In theory this allows you to rank all your lights on a scale of 0 to 10, allowing the user to set the cvar according to taste/system performance, but we never utilized it to this degree. Instead, once you’ve finished your map, just run through and set detailLevel 5 on any lights the player can still see well without. This is especially crucial in multiplayer maps, where performance is key – you don’t want to give players with higher end systems an advantage by providing them with more illumination.
One last console command that may prove useful is r_singleLight. This will limit the render to only one light in the map, specified by the value set for this cvar. Unfortunately there's no easy way to find out what light has what number, so the only way to cycle to the light you want is to try one number at a time. (Some MP aficionados are under the impression that setting this cvar to a certain secret number depending on the map will enable vertex lighting in multiplayer, which is not the case. All they've done is figured out what number corresponds to the ambient pass in each map that has one.)

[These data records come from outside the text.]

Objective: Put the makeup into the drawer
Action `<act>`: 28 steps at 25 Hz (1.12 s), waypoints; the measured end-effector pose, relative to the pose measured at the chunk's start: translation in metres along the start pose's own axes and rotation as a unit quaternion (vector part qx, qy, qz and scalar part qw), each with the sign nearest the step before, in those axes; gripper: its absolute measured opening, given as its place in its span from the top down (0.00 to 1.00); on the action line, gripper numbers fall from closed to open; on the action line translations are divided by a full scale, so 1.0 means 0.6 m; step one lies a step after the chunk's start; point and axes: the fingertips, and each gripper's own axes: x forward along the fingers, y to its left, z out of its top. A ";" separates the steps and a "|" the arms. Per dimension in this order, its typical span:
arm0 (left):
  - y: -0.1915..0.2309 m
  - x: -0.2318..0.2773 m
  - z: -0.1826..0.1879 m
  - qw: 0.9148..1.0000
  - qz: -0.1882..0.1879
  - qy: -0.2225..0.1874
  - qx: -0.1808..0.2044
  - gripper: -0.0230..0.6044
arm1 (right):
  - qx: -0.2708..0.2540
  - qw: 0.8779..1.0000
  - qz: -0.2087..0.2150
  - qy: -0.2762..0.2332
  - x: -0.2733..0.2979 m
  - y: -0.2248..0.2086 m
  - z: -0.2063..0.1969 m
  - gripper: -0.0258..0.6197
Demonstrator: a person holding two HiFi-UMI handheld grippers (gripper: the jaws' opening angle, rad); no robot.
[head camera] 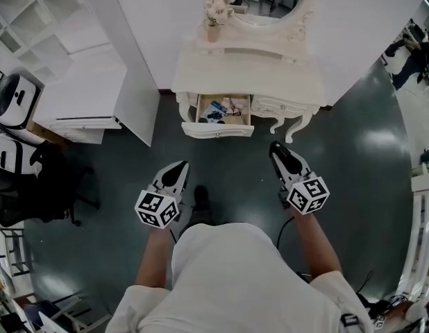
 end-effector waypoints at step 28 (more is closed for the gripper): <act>0.269 0.223 0.101 0.992 -0.119 0.042 0.013 0.94 | 0.015 0.995 -0.093 0.017 0.287 -0.031 0.051 0.79</act>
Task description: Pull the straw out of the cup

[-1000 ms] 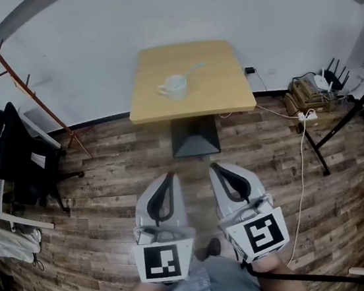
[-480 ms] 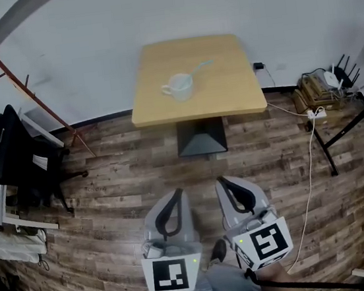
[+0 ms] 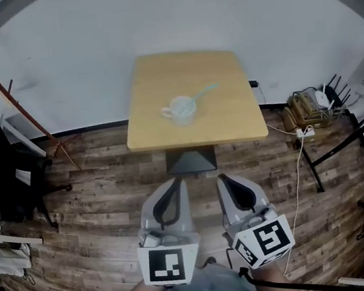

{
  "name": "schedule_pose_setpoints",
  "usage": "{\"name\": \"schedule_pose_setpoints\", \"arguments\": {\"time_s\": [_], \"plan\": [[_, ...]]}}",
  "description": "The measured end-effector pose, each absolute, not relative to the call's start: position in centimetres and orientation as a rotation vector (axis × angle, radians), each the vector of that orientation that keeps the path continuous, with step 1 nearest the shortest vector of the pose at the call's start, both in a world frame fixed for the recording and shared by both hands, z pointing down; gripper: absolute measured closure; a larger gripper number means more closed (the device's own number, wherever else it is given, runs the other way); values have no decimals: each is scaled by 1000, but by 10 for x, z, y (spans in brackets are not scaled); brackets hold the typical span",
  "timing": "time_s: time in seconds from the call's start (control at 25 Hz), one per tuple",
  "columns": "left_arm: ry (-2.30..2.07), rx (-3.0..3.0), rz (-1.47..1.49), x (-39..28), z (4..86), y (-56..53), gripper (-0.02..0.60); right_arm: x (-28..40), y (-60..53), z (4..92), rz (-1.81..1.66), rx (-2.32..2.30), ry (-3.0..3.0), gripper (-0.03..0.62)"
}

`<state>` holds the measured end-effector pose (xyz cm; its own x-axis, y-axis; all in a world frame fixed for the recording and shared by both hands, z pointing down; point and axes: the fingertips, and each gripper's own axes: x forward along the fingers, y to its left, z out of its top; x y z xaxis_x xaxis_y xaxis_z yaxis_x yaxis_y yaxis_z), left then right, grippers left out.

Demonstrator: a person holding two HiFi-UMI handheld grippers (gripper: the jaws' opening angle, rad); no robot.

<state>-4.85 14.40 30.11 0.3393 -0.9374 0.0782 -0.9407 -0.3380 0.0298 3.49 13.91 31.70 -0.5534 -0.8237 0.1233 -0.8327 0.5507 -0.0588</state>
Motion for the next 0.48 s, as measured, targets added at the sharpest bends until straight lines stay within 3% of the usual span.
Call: {"name": "schedule_pose_setpoints", "arguments": {"time_s": [0.48], "plan": [[-1709, 2591, -42, -79, 282, 77, 561, 1, 79, 293, 45, 1508, -2668, 588]]}}
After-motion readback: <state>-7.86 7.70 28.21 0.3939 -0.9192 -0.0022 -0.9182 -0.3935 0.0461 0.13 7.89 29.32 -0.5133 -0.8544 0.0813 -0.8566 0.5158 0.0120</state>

Part of the game frontend’s responsibility in setting up a render is computation of shadow volumes. When geometry casts a shadow, that shadow is handled as new triangles added to the scene.
When assessing a performance trouble spot, after checking lightcount turn shadows off at the console by setting r_shadows to 0. You’ll see framerate increase no matter what, but if you’re seeing an unusually significant gain in performance it’s a fair bet the shadows in that scene are contributing to the slowdown.
To give you a better idea of what shadows are being cast where, enable r_showShadows.
There are a few simple ways to reduce shadowing in a scene. The first is to find all the lights in the scene that you can get away with making non-shadowcasting, and disable shadows on them. Chiclets are a very good place to start. You’ll want to make sure characters still have at least one shadow wherever they can go, but if you’ve got several fill lights in one area, taking shadows off one or two won’t be visually apparent. If you can’t easily reduce shadows by light, you can try doing it by object instead. If your scene has several func_static models in it, set noshadows wherever they won’t be missed.
This will help slice off a lot of shadow computation and extra triangles right off the bat. Another thing to watch out for in your scenery’s shadows is shadow complexity. The nickname for this at Raven was "the jailbar effect." If you have a setup where a lot of fine detail, like railings or ladders, is casting shadows across a long distance or onto a lot of complex geometry, even if you’re not adding a lot of tris to the scene the frontend has to do a lot more math intersecting these shadow volumes with geometry (characters included).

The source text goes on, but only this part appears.